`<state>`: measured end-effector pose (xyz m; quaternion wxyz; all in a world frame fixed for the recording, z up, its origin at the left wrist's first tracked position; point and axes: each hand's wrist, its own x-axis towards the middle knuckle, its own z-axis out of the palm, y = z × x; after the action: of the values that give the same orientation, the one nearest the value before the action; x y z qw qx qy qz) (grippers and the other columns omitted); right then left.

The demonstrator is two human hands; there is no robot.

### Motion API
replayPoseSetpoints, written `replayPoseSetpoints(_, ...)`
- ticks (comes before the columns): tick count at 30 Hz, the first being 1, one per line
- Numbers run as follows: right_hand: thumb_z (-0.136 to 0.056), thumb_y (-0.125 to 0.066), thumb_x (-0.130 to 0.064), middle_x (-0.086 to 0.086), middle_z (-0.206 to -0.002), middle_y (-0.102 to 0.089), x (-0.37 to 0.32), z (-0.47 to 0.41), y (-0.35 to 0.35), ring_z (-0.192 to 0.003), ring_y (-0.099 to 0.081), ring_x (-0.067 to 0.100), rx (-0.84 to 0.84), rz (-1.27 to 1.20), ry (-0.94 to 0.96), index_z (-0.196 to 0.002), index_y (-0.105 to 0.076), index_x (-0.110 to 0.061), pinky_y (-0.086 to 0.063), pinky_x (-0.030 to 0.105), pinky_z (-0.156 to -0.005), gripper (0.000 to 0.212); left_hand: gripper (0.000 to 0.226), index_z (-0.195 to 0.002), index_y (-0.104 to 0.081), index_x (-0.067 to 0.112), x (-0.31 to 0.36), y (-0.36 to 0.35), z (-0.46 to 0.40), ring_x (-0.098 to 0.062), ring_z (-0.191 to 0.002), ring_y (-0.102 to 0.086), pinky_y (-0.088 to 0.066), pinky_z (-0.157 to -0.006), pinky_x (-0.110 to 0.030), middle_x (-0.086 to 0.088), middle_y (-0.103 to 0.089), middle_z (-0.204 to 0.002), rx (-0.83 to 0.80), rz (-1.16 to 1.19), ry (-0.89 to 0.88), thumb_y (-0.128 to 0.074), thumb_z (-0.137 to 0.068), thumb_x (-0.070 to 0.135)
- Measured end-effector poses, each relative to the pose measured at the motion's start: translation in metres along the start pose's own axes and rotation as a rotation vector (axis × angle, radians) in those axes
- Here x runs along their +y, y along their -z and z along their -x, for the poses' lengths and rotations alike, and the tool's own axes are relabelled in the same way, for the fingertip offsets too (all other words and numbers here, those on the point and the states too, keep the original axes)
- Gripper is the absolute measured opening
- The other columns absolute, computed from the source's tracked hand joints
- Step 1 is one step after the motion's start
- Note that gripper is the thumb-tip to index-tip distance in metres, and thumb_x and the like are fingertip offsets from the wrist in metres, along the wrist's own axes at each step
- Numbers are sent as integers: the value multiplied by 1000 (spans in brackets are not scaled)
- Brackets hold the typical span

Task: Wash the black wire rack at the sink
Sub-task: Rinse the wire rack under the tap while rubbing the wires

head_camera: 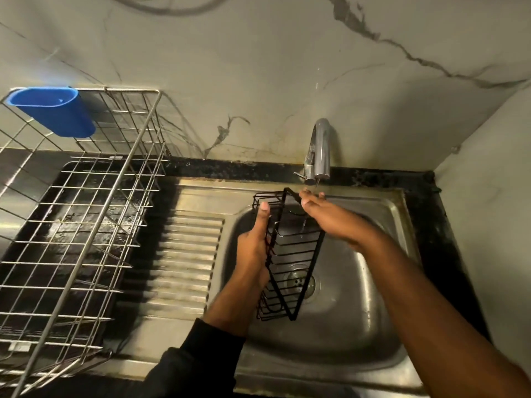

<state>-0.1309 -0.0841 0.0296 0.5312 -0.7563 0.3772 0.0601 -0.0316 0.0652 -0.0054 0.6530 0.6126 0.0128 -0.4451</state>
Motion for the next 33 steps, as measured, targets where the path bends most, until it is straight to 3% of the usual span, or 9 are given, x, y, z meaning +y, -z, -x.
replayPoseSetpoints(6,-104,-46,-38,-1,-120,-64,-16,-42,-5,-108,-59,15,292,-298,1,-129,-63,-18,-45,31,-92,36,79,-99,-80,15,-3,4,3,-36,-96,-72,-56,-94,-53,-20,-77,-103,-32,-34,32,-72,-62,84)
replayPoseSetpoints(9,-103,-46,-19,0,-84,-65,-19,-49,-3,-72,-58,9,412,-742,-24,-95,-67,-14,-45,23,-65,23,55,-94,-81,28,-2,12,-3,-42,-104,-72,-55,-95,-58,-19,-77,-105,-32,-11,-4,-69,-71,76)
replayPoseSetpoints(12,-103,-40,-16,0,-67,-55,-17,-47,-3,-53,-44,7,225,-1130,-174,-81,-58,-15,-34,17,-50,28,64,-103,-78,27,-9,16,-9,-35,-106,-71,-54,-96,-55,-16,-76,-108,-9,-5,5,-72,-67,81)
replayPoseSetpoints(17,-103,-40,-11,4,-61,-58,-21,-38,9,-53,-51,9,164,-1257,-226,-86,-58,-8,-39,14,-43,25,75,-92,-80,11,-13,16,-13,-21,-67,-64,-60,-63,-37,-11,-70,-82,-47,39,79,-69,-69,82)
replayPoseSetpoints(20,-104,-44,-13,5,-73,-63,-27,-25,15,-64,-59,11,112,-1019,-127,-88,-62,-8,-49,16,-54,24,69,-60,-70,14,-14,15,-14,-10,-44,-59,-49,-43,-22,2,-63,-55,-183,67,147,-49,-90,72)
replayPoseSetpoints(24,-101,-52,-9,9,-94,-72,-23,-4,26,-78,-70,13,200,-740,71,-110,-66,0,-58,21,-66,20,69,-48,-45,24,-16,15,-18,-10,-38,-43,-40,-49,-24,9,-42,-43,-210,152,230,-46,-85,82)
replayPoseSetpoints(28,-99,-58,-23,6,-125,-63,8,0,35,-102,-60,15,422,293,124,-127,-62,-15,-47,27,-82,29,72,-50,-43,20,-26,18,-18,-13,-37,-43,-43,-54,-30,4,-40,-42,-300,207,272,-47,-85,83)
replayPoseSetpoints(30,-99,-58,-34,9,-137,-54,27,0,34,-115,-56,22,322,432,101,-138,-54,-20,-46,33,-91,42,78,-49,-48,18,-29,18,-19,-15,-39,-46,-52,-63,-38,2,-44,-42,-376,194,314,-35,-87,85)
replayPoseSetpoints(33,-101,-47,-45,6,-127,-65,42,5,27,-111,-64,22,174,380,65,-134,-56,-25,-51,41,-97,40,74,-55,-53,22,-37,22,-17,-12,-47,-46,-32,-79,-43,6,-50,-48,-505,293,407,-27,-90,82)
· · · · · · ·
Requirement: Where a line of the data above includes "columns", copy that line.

Expected answer:
`<state>`: measured end-effector pose (xyz m; quaternion wxyz; all in a world frame fixed for the recording, z up, its origin at the left wrist's first tracked position; point and axes: each hand's wrist, its own x-axis towards the middle knuckle, its own z-axis out of the palm, y = z × x; after the action: of the values that give the same orientation, the one nearest the value before the action; x y z qw qx qy qz) (grippers and the other columns omitted); right then left.
- ticks (comes before the columns): tick count at 30 Hz, the first being 1, one per line
- The other columns absolute, computed from the source's tracked hand joints

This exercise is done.